= Beginning of Section =
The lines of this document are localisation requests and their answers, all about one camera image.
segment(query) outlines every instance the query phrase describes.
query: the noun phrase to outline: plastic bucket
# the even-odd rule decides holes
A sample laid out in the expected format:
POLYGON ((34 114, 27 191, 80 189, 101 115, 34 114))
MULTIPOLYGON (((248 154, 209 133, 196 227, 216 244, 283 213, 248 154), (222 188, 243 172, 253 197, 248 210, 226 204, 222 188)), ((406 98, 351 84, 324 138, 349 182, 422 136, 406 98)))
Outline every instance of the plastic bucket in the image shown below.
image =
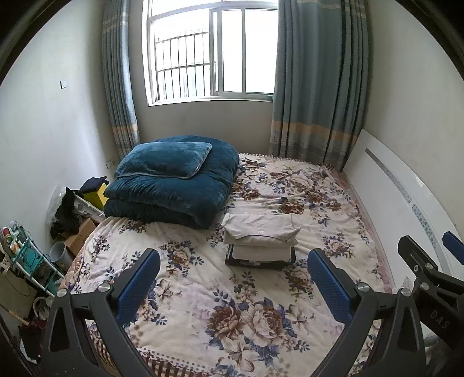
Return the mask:
POLYGON ((55 263, 64 273, 66 273, 69 270, 69 267, 71 267, 73 257, 69 254, 64 241, 58 241, 55 243, 50 249, 48 255, 50 256, 50 261, 55 263))

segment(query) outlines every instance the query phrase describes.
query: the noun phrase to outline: metal screw
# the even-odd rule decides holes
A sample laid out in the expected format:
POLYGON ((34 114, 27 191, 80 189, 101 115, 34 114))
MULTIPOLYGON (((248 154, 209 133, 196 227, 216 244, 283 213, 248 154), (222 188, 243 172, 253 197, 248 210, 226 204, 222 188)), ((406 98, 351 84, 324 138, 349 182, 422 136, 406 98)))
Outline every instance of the metal screw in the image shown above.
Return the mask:
POLYGON ((369 289, 371 289, 371 287, 369 287, 369 285, 366 283, 359 283, 357 287, 361 292, 367 292, 369 289))
POLYGON ((57 296, 58 296, 58 297, 64 297, 64 296, 66 296, 67 293, 68 293, 68 290, 62 288, 62 289, 60 289, 60 290, 57 292, 57 296))
POLYGON ((111 288, 111 285, 109 283, 102 283, 98 286, 98 290, 100 292, 108 292, 111 288))
POLYGON ((409 297, 409 296, 411 296, 411 293, 412 293, 411 290, 408 289, 408 288, 402 288, 402 289, 401 289, 401 294, 402 294, 403 296, 409 297))

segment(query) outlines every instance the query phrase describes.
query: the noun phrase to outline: white wall
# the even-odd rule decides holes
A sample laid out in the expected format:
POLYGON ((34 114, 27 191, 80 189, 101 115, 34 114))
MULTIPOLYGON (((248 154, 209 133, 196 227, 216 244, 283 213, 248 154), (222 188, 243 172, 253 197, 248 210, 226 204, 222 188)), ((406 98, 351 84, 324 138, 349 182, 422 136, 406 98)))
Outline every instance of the white wall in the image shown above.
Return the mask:
POLYGON ((129 14, 130 77, 142 142, 194 134, 222 139, 239 152, 267 154, 271 102, 220 100, 147 105, 142 60, 142 4, 143 0, 132 0, 129 14))
POLYGON ((365 129, 427 185, 464 236, 464 82, 395 0, 369 0, 372 82, 365 129))
POLYGON ((102 71, 104 0, 74 0, 34 36, 0 86, 0 225, 24 224, 44 251, 57 184, 112 175, 117 157, 102 71), (68 87, 60 89, 60 80, 68 87))

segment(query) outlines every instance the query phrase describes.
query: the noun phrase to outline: striped curtain
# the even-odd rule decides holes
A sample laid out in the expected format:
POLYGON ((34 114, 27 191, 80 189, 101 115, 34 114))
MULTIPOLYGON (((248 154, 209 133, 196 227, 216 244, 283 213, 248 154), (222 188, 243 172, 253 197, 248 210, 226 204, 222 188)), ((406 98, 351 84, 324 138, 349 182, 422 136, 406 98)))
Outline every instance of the striped curtain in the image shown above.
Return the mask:
POLYGON ((106 0, 103 17, 103 77, 119 157, 140 144, 129 74, 130 0, 106 0))
POLYGON ((361 132, 367 70, 363 0, 279 0, 269 154, 341 170, 361 132))

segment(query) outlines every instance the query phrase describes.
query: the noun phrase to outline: folded blanket
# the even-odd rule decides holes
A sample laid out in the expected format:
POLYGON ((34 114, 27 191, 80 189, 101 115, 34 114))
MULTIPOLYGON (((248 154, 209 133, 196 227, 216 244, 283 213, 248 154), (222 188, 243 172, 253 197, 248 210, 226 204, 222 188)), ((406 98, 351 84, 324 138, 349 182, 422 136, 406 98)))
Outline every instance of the folded blanket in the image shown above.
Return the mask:
POLYGON ((212 148, 190 179, 146 175, 117 178, 105 190, 109 199, 105 215, 209 228, 232 188, 238 167, 236 150, 226 142, 201 136, 168 137, 156 142, 210 143, 212 148))
= End of Section =
Work instructions
Look for the word "metal" in the data, then return every line that contains it.

Finished exercise
query: the noun phrase to outline: metal screw
Outline every instance of the metal screw in the image shown above.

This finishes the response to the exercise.